By: Elena Mart
Saloni Pasad is a Senior UX Designer with an M.S. in Human-Centered Design and a Bachelor’s in Communication Design. She works with global clients whose platforms serve millions of users, where the stakes are high, and her creative design choices influence not just user experiences, but also the potential success of entire businesses.
Despite significant investments, many AI projects do not always succeed, and it’s rarely because the technology is fundamentally flawed. We spoke with Saloni to uncover what’s often missing in AI design.
Q. Why do so many AI projects fail, even when the technology is advanced?
A. Artificial intelligence is often viewed as a transformative tool capable of changing how we work, create products, and even shape our daily lives.
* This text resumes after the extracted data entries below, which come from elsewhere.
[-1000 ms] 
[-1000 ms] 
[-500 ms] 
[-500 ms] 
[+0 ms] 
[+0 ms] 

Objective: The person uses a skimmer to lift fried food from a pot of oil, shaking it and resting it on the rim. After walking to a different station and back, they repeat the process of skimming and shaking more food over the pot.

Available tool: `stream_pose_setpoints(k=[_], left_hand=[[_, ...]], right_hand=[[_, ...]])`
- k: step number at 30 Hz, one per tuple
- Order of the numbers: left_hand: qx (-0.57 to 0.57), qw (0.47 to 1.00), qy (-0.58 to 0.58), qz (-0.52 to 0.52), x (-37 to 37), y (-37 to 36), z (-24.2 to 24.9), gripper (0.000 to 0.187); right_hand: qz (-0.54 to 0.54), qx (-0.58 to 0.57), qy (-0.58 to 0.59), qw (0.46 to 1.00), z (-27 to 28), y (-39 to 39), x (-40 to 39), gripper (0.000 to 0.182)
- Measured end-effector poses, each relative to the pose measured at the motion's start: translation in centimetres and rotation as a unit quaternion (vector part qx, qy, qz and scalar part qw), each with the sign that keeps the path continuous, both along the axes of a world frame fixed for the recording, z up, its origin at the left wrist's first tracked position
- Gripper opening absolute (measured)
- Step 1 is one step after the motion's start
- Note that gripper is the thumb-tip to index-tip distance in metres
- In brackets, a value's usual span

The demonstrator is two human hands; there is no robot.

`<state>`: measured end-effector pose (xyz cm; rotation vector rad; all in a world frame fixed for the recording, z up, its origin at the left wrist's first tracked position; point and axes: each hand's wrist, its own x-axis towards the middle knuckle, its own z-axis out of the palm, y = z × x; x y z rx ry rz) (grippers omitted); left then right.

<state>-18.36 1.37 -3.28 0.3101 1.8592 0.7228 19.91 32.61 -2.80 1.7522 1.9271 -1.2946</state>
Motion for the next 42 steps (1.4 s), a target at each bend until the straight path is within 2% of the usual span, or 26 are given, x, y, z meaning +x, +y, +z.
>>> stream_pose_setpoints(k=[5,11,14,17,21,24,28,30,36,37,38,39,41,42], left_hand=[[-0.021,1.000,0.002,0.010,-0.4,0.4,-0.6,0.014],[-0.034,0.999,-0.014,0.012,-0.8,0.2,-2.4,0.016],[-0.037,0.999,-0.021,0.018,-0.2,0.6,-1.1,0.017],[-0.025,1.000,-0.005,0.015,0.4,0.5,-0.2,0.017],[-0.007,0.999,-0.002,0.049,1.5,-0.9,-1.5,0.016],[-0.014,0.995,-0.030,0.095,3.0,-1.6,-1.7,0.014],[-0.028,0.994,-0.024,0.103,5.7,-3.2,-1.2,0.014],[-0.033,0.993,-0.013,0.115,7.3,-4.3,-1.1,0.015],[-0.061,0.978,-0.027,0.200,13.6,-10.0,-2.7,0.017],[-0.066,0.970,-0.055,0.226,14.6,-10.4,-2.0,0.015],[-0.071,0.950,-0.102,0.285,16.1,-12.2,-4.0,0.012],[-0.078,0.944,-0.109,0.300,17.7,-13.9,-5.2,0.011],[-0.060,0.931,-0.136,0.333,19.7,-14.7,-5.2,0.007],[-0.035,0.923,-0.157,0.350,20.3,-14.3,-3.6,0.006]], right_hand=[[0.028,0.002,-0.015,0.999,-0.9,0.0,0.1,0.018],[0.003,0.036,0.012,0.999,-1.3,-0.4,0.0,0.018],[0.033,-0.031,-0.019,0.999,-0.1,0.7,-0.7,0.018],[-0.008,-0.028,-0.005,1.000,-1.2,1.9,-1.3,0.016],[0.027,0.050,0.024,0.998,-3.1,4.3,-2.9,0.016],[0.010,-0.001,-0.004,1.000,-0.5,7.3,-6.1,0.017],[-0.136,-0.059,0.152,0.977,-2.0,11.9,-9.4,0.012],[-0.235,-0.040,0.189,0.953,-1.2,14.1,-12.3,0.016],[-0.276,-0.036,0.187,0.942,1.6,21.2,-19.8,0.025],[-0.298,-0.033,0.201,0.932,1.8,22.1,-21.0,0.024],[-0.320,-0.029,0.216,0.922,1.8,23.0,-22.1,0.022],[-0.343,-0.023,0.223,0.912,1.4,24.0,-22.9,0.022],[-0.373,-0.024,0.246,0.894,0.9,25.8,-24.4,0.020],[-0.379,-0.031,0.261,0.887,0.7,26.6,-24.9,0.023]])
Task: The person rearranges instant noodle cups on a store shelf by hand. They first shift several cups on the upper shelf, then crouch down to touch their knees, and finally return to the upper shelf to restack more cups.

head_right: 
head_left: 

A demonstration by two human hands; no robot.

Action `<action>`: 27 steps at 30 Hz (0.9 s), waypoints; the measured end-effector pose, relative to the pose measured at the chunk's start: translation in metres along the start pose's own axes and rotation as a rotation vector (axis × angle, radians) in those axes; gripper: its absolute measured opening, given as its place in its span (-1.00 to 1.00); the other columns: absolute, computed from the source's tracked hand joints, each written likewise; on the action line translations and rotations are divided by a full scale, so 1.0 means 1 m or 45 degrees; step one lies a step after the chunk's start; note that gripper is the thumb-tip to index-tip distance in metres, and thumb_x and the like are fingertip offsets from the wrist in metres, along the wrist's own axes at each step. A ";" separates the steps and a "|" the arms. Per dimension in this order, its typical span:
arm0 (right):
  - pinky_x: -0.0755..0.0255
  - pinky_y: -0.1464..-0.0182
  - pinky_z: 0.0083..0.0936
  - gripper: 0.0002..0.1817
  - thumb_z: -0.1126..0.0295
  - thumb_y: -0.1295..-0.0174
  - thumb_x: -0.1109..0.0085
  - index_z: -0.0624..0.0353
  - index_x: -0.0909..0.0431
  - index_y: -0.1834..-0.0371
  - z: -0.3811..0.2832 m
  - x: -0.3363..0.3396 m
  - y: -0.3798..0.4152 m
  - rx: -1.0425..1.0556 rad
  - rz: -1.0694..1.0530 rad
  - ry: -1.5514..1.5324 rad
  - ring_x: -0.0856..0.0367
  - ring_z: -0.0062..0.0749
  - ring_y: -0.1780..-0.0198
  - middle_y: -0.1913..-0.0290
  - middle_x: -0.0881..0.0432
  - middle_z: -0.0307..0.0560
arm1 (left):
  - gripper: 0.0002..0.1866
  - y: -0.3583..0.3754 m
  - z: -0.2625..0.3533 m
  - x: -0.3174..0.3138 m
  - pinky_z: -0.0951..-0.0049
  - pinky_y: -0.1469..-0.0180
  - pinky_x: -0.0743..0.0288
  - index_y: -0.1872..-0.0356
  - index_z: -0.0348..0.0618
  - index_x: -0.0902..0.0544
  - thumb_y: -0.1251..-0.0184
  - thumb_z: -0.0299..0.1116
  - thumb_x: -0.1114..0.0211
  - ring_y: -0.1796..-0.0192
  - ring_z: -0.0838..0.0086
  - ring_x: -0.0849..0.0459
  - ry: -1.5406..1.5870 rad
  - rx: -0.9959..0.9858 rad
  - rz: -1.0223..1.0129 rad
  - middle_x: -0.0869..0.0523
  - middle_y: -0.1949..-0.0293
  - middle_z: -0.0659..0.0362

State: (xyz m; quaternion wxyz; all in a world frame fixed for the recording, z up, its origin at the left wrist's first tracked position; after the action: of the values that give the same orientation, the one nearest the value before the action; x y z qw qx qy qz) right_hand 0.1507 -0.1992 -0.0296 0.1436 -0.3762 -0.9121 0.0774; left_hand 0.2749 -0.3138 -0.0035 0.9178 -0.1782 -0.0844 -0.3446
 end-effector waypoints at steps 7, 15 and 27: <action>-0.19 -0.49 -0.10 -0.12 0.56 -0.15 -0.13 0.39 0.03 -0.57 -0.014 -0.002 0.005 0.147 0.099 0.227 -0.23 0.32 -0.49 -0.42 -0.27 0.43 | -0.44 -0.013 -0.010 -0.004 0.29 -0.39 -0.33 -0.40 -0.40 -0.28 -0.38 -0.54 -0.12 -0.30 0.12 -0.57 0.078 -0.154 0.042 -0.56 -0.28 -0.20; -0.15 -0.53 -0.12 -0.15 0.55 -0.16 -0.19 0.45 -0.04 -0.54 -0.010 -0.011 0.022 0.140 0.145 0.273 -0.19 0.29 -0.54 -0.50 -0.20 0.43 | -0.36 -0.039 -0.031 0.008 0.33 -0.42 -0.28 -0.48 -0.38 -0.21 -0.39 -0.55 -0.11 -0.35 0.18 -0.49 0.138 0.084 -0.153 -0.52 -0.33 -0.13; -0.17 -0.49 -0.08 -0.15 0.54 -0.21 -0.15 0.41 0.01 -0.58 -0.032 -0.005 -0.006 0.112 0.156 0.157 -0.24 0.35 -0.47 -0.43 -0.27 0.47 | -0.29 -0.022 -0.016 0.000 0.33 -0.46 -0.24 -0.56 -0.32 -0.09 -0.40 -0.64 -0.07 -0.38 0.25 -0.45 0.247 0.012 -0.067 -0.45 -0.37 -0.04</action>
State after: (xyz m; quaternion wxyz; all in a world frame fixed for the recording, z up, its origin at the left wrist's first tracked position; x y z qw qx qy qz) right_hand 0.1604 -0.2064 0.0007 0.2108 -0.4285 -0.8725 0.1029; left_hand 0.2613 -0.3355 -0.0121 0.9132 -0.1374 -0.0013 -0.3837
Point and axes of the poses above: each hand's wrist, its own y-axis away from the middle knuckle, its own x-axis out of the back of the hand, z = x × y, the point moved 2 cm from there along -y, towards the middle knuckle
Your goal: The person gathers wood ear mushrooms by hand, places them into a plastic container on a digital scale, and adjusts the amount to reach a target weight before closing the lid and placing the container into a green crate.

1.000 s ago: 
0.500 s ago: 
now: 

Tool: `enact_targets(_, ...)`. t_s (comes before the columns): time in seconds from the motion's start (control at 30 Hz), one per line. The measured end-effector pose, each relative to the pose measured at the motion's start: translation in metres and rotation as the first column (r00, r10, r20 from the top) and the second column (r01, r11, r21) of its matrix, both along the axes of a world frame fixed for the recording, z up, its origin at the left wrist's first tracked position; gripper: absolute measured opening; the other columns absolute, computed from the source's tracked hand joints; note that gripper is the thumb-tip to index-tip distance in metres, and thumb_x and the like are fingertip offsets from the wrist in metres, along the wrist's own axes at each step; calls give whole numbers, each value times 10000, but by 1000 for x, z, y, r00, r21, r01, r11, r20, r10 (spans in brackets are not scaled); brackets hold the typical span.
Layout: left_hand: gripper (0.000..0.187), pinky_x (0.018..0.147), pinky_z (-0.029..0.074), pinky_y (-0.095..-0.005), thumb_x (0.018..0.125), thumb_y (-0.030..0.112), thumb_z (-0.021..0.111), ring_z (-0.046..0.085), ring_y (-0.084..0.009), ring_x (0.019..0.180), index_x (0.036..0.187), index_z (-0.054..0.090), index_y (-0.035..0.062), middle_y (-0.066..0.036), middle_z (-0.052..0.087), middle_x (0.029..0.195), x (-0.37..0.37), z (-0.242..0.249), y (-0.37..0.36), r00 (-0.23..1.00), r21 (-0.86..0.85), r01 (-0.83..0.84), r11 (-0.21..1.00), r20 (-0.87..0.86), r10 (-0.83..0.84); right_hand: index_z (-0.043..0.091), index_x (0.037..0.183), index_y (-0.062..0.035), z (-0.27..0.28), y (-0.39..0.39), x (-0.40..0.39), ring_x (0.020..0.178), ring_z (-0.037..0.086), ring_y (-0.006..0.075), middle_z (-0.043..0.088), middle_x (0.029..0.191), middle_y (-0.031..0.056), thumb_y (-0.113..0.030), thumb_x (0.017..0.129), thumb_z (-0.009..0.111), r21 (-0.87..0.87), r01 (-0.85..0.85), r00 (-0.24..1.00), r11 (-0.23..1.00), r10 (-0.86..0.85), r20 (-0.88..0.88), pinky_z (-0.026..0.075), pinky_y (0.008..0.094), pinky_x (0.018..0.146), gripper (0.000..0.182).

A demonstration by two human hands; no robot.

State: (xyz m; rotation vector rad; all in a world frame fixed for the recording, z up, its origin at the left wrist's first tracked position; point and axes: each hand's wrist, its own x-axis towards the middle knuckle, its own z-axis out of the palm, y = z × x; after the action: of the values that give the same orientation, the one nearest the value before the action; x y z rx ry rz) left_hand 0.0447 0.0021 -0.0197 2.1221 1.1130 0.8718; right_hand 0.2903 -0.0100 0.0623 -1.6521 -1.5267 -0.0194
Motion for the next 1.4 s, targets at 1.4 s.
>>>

However, in many cases, AI projects do not meet expectations,not because the technology is inherently bad, but because the creative thinking behind it often does not fully address the real-world challenges it seeks to solve.
From a designer’s perspective, the problem is seldom technical. It’s about human value: AI tends to be most effective when it focuses on solving problems that are meaningful to people. Yet, too often, projects prioritize attractive features or overhyped ideas that might seem innovative on paper but don’t truly resonate with end users.
Q. What’s missing when AI promises innovation but doesn’t deliver?
A. The core issue with AI’s creative struggle can be described as the “innovation gap.” Designers typically focus on desirability, what will delight users and improve their lives, while data scientists often emphasize feasibility, what the technology is technically capable of doing. The sweet spot, where AI is both practical and achievable, lies in the overlap of these two perspectives.
I’ve observed teams spend months developing clever AI features that are technically impressive, but ultimately fail to address meaningful problems. What feels innovative in the lab may not always translate well to real-world use. The result is often frustration, wasted time, and missed opportunities.
Q. Even when it’s not perfect, where can AI really make a difference?
A. AI does not need to be flawless to be effective. Some of its most useful applications enhance human creativity rather than replace it. For instance, Gmail’s Smart Compose can help you draft emails more efficiently, Spotify’s Discover Weekly suggests music you might enjoy, Google Photos curates vacation highlights, and Apple Photos lets you search for a ‘dog at beach’ to find that one photo.
These tools do not aim for perfection; rather, they assist, inspire, and speed up processes, leaving the final decisions to humans. Think of AI as a novice collaborator: eager but still learning, inconsistent at times, but surprisingly helpful in the right situations. You wouldn’t trust a beginner to fly a plane, but you might let them mix music at a party. Similarly, AI excels in low-risk, repetitive, or time-consuming tasks, freeing humans to focus on more complex, creative work.
Q. From your experience, what patterns cause AI projects to stumble?
A. From a design perspective, AI failures often follow predictable patterns:
- Some AI features fail because they do not address real user needs.
- Tools that do not generate revenue, improve efficiency, or align with business goals are often deprioritized or abandoned.
- When companies use scraped social media data or biased datasets to train their AI.
- When AI models fail in real-world conditions and cannot deliver accurate predictions.
- When AI feels unfair, lacks transparency, or does not center on human needs, it erodes user trust.
Q. How can we design AI that actually enhances creativity and human value?
A. The most compelling AI projects don’t chase technological breakthroughs for their own sake; they focus on human-centered problems that AI can meaningfully enhance. The criteria are straightforward:
- The AI solution should provide high user value. Does it make life easier, more enjoyable, or more creative?
- It should be low-risk. Can people still succeed if the AI makes a mistake?
- Its technical demands should be reasonable. Is the solution feasible without requiring perfection?
A tool that helps a designer organize assets or suggest creative ideas doesn’t need to be flawless. It just needs to perform better than the default, helping humans amplify their own abilities.
Q. Looking ahead, what’s the future of AI when we put humans at the center?
A. The next phase of AI innovation will likely come not from pushing models to their technical limits, but from rethinking how we design with human value at the forefront. It’s about identifying the right problems, embracing imperfection, and creating AI tools that work alongside humans, rather than trying to replace them.
AI won’t replace people; however, misaligned or poorly designed AI projects can limit creativity, waste resources, and even pose risks to the organizations that develop them. The key is fostering a creative partnership, not focusing solely on technical prowess. When AI and design meet at that ideal intersection, the results can be innovative, unexpected, and deeply human.